#### [Exercise goal]
Reproduce verbatim only the line that holds "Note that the" and the lines that follow it to the end of the listing.
··· Provided material ···
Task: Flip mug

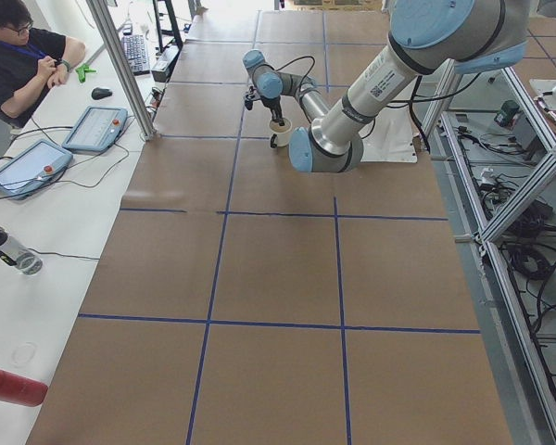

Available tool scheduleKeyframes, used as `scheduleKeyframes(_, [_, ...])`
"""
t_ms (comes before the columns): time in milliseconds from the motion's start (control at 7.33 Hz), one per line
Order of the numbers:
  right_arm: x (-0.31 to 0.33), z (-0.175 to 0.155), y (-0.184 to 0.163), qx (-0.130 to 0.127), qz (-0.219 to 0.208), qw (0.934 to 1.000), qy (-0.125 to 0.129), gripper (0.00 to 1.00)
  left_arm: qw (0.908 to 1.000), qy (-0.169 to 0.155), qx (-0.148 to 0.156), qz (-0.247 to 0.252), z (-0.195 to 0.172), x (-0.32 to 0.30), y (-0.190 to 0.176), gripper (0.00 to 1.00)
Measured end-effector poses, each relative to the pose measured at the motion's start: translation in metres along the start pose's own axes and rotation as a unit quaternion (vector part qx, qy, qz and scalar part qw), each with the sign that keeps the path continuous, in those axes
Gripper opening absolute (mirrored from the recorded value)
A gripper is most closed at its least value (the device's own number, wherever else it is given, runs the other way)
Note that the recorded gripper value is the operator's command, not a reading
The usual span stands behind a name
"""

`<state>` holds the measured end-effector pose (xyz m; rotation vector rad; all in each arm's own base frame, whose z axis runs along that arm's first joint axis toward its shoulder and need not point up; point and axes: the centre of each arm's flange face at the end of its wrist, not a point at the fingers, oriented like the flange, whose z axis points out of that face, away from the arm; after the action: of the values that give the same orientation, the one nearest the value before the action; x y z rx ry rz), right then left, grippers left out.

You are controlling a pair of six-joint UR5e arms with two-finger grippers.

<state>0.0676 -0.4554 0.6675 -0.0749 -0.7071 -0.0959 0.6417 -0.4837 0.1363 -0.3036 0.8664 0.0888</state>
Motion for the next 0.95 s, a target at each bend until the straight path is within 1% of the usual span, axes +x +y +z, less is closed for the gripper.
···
#### [Task response]
Note that the recorded gripper value is the operator's command, not a reading
The usual span stands behind a name
"""

`<state>` holds the measured end-effector pose (xyz m; rotation vector rad; all in each arm's own base frame, whose z axis runs along that arm's first joint axis toward its shoulder and need not point up; point and axes: the centre of each arm's flange face at the end of its wrist, not a point at the fingers, oriented like the flange, whose z axis points out of that face, away from the arm; after the action: of the values that give the same orientation, the one nearest the value before the action; x y z rx ry rz), right then left, grippers left out.

You are controlling a pair of six-joint UR5e arms with two-finger grippers.

<state>0.0676 -0.4554 0.6675 -0.0749 -0.7071 -0.0959 0.6417 -0.4837 0.1363 -0.3036 0.8664 0.0888</state>
Motion for the next 0.95 s, a target at each bend until the straight path is within 1% of the usual span, axes +x +y +z, less is closed for the gripper.

An answer has been given, and the exercise is complete.